▶ _Work instruction_
Leaving the pictures aside, repeat the entries exactly.

** Opening Information supplied block **

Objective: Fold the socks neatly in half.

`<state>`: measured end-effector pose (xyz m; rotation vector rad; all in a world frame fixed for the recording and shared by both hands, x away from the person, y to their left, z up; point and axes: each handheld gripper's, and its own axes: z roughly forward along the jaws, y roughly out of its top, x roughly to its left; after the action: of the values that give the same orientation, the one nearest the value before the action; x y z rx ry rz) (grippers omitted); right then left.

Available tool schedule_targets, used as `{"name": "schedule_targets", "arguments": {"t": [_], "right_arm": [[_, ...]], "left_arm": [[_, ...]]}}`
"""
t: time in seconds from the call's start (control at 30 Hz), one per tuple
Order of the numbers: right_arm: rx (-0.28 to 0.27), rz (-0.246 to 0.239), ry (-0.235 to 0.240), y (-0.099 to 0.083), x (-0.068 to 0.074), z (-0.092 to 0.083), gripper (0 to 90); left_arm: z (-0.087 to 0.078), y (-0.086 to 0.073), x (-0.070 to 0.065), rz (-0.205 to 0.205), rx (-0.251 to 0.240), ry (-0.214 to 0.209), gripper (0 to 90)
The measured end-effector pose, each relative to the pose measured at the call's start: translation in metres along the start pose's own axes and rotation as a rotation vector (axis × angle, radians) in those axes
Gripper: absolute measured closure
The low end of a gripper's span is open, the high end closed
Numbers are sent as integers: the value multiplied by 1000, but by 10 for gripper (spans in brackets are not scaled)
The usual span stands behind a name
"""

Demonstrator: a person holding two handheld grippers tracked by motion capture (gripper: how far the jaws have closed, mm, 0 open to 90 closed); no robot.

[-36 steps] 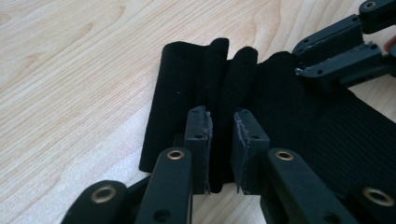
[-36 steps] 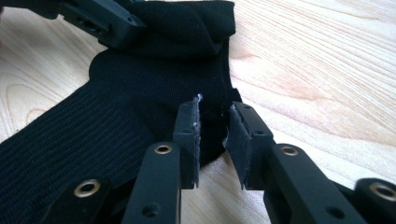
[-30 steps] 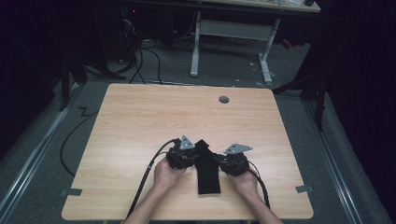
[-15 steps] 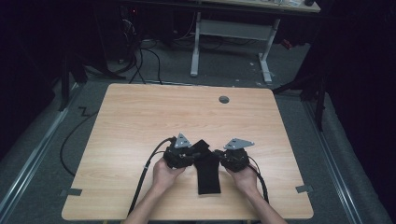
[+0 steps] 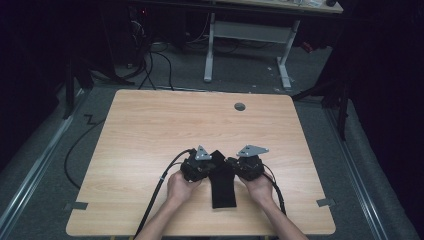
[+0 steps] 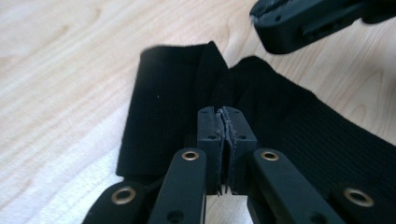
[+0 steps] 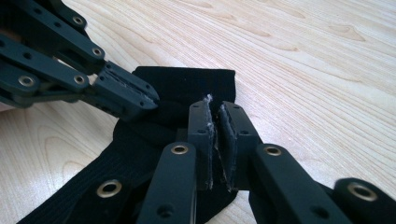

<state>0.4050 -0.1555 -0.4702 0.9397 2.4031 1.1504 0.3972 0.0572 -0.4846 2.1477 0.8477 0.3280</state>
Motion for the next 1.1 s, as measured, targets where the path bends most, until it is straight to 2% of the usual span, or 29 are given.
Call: {"name": "schedule_targets", "arguments": {"t": [0.13, 0.2, 0.3, 0.4, 0.53, 0.63, 0.73, 0.8, 0.97, 1.03, 1.1], "right_arm": [[-5, -1, -3, 0, 0, 0, 830], [-9, -2, -3, 0, 0, 0, 830], [-10, -3, -1, 0, 0, -1, 828], [-6, -6, 2, 0, 1, 0, 817], [-5, -12, 6, 1, 4, 3, 797], [-9, -16, 9, 3, 7, 5, 795], [-18, -15, 8, 7, 9, 6, 795], [-20, -18, 9, 10, 10, 8, 796], [-22, -13, 8, 16, 12, 16, 797], [-10, -8, 7, 15, 11, 20, 797], [17, -3, 10, 13, 10, 25, 795]], "left_arm": [[-11, 3, 0, 10, -47, 2, 874], [-16, 4, -2, 25, -54, -4, 874], [-17, 0, -5, 48, -24, -25, 872], [-10, -6, -6, 56, 26, -33, 854], [-8, -10, -5, 40, 26, -49, 773], [-14, -10, -4, 12, -29, -55, 708], [-20, -8, 0, -23, -73, -36, 677], [-23, -7, 3, -53, -89, 4, 665], [-17, -7, 6, -116, -82, 57, 648], [-12, -7, 5, -122, -55, 60, 640], [-8, -9, 3, -111, -29, 63, 621]]}}
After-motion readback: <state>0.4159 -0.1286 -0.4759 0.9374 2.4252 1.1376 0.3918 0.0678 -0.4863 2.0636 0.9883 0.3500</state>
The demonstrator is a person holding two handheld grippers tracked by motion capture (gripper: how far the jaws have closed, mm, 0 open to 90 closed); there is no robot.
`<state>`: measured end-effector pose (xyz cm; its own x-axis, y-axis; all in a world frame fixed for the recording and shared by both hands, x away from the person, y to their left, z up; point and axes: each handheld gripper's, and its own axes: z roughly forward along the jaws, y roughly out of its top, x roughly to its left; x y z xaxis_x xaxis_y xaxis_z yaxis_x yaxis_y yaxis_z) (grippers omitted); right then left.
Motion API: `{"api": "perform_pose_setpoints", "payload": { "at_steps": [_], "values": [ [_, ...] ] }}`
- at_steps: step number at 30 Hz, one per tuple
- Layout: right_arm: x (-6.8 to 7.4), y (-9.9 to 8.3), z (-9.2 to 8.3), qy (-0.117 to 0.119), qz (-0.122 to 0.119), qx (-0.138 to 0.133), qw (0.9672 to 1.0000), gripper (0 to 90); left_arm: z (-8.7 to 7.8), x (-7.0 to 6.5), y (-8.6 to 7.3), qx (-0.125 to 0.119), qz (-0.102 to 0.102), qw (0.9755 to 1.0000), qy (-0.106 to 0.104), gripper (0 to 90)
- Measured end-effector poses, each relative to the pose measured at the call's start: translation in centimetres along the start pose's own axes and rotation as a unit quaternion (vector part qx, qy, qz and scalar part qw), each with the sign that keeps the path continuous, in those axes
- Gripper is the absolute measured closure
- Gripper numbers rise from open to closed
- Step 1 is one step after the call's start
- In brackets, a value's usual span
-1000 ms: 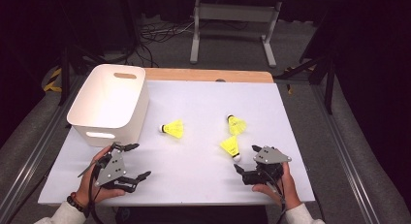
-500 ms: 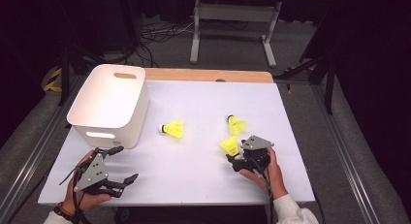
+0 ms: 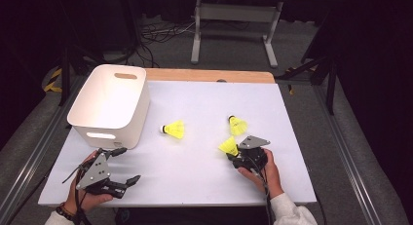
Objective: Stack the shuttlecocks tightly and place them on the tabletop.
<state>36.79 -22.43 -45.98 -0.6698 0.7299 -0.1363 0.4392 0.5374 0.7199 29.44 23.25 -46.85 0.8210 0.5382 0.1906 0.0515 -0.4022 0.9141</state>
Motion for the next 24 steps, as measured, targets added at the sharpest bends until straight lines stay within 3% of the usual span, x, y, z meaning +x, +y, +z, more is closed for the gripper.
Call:
{"api": "perform_pose_setpoints", "payload": {
  "at_steps": [11, 16, 24],
  "values": [
    [0.5, 0.2, -0.9, 0.019, -0.011, -0.019, 0.9996, 63.4, 0.3, 0.0, -0.1, 0.006, 0.001, 0.9999, -0.008, 7.3],
    [0.8, 0.2, -1.3, 0.042, -0.007, -0.04, 0.9983, 63.8, 0.4, 0.1, -0.1, 0.01, 0.005, 0.9999, -0.009, 7.4],
    [2.2, 0.4, -1.1, 0.083, -0.017, -0.045, 0.9954, 62.3, 0.4, 0.0, 0.0, 0.011, 0.004, 0.9998, -0.015, 7.5]
  ]
}}
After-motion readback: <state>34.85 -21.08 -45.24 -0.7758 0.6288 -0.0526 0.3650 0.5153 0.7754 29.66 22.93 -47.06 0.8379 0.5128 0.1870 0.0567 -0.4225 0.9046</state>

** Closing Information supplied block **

▶ _Solution to the exercise_
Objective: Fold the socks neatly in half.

`<state>`: measured end-effector pose (xyz m; rotation vector rad; all in a world frame fixed for the recording and shared by both hands, x away from the person, y to their left, z up; point and axes: each handheld gripper's, and its own axes: z roughly forward along the jaws, y roughly out of its top, x roughly to its left; after the action: of the values that give the same orientation, the one nearest the value before the action; x y z rx ry rz) (grippers omitted); right then left.

Available tool schedule_targets, used as `{"name": "schedule_targets", "arguments": {"t": [_], "right_arm": [[_, ...]], "left_arm": [[_, ...]]}}`
"""
t: time in seconds from the call's start (control at 30 Hz), one per tuple
Order of the numbers: right_arm: rx (-0.28 to 0.27), rz (-0.246 to 0.239), ry (-0.235 to 0.240), y (-0.099 to 0.083), x (-0.068 to 0.074), z (-0.092 to 0.083), gripper (0 to 90); left_arm: z (-0.087 to 0.078), y (-0.086 to 0.073), x (-0.070 to 0.065), rz (-0.205 to 0.205), rx (-0.251 to 0.240), ry (-0.214 to 0.209), gripper (0 to 90)
The measured end-effector pose, each relative to the pose measured at the call's start: translation in metres along the start pose's own axes and rotation as a rotation vector (axis × angle, radians) in those axes
Gripper: absolute measured closure
The low end of a gripper's span is open, the high end closed
Numbers are sent as integers: the value multiplied by 1000, but by 10 for gripper (spans in brackets are not scaled)
The usual span stands behind a name
"""

Demonstrator: a person holding two handheld grippers tracked by motion capture (gripper: how far the jaws have closed, mm, 0 open to 90 closed); no robot.

[-36 steps] 
[-36 steps] 
[-30 steps] 
[-15 steps] 
[+0 steps] 
[+0 steps] 
[+0 steps] 

<state>0.4050 -0.1555 -0.4702 0.9397 2.4031 1.1504 0.3972 0.0572 -0.4846 2.1477 0.8477 0.3280</state>
Motion for the next 1.1 s, as measured, targets where the path bends most, until it is straight to 2% of the usual span, or 29 are given.
Call: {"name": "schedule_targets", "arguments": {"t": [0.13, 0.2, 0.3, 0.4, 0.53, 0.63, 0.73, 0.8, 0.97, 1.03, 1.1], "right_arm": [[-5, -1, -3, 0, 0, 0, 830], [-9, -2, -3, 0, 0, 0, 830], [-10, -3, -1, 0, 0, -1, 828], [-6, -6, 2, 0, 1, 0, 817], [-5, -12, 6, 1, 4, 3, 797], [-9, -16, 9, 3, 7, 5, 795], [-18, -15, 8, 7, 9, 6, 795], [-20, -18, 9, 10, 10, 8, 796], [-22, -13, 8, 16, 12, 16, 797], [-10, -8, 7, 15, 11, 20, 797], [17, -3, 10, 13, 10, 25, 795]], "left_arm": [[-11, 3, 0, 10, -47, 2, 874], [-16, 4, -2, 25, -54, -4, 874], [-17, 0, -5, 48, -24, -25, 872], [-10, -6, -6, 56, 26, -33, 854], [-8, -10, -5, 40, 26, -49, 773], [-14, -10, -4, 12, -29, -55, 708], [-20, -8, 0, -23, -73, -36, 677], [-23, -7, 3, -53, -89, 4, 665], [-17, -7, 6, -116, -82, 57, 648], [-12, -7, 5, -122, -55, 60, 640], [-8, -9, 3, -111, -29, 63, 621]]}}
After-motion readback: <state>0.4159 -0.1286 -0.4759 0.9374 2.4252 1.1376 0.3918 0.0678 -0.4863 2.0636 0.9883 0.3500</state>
The demonstrator is a person holding two handheld grippers tracked by motion capture (gripper: how far the jaws have closed, mm, 0 open to 90 closed); there is no robot.
`<state>`: measured end-effector pose (xyz cm; its own x-axis, y-axis; all in a world frame fixed for the recording and shared by both hands, x away from the person, y to their left, z up; point and axes: each handheld gripper's, and its own axes: z roughly forward along the jaws, y roughly out of its top, x roughly to its left; x y z xaxis_x xaxis_y xaxis_z yaxis_x yaxis_y yaxis_z) (grippers omitted); right then left.
Motion API: `{"api": "perform_pose_setpoints", "payload": { "at_steps": [_], "values": [ [_, ...] ] }}`
- at_steps: step number at 30 Hz, one per tuple
- Layout: right_arm: x (-6.8 to 7.4), y (-9.9 to 8.3), z (-9.2 to 8.3), qy (-0.117 to 0.119), qz (-0.122 to 0.119), qx (-0.138 to 0.133), qw (0.9672 to 1.0000), gripper (0 to 90); left_arm: z (-8.7 to 7.8), x (-7.0 to 6.5), y (-8.6 to 7.3), qx (-0.125 to 0.119), qz (-0.102 to 0.102), qw (0.9755 to 1.0000), qy (-0.106 to 0.104), gripper (0 to 90)
- Measured end-effector poses, each relative to the pose measured at the call's start: translation in centimetres along the start pose's own axes and rotation as a unit quaternion (vector part qx, qy, qz and scalar part qw), each with the sign that keeps the path continuous, in those axes
- Gripper is the absolute measured closure
- Gripper numbers rise from open to closed
- Step 1 is one step after the call's start
- In brackets, a value's usual span
-1000 ms: 
-500 ms: 
+0 ms: 
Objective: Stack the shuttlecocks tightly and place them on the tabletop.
<state>36.79 -22.43 -45.98 -0.6698 0.7299 -0.1363 0.4392 0.5374 0.7199 29.44 23.25 -46.85 0.8210 0.5382 0.1906 0.0515 -0.4022 0.9141</state>
Motion for the next 24 steps, as measured, targets added at the sharpest bends until straight lines stay within 3% of the usual span, x, y, z meaning +x, +y, +z, more is closed for the gripper.
Call:
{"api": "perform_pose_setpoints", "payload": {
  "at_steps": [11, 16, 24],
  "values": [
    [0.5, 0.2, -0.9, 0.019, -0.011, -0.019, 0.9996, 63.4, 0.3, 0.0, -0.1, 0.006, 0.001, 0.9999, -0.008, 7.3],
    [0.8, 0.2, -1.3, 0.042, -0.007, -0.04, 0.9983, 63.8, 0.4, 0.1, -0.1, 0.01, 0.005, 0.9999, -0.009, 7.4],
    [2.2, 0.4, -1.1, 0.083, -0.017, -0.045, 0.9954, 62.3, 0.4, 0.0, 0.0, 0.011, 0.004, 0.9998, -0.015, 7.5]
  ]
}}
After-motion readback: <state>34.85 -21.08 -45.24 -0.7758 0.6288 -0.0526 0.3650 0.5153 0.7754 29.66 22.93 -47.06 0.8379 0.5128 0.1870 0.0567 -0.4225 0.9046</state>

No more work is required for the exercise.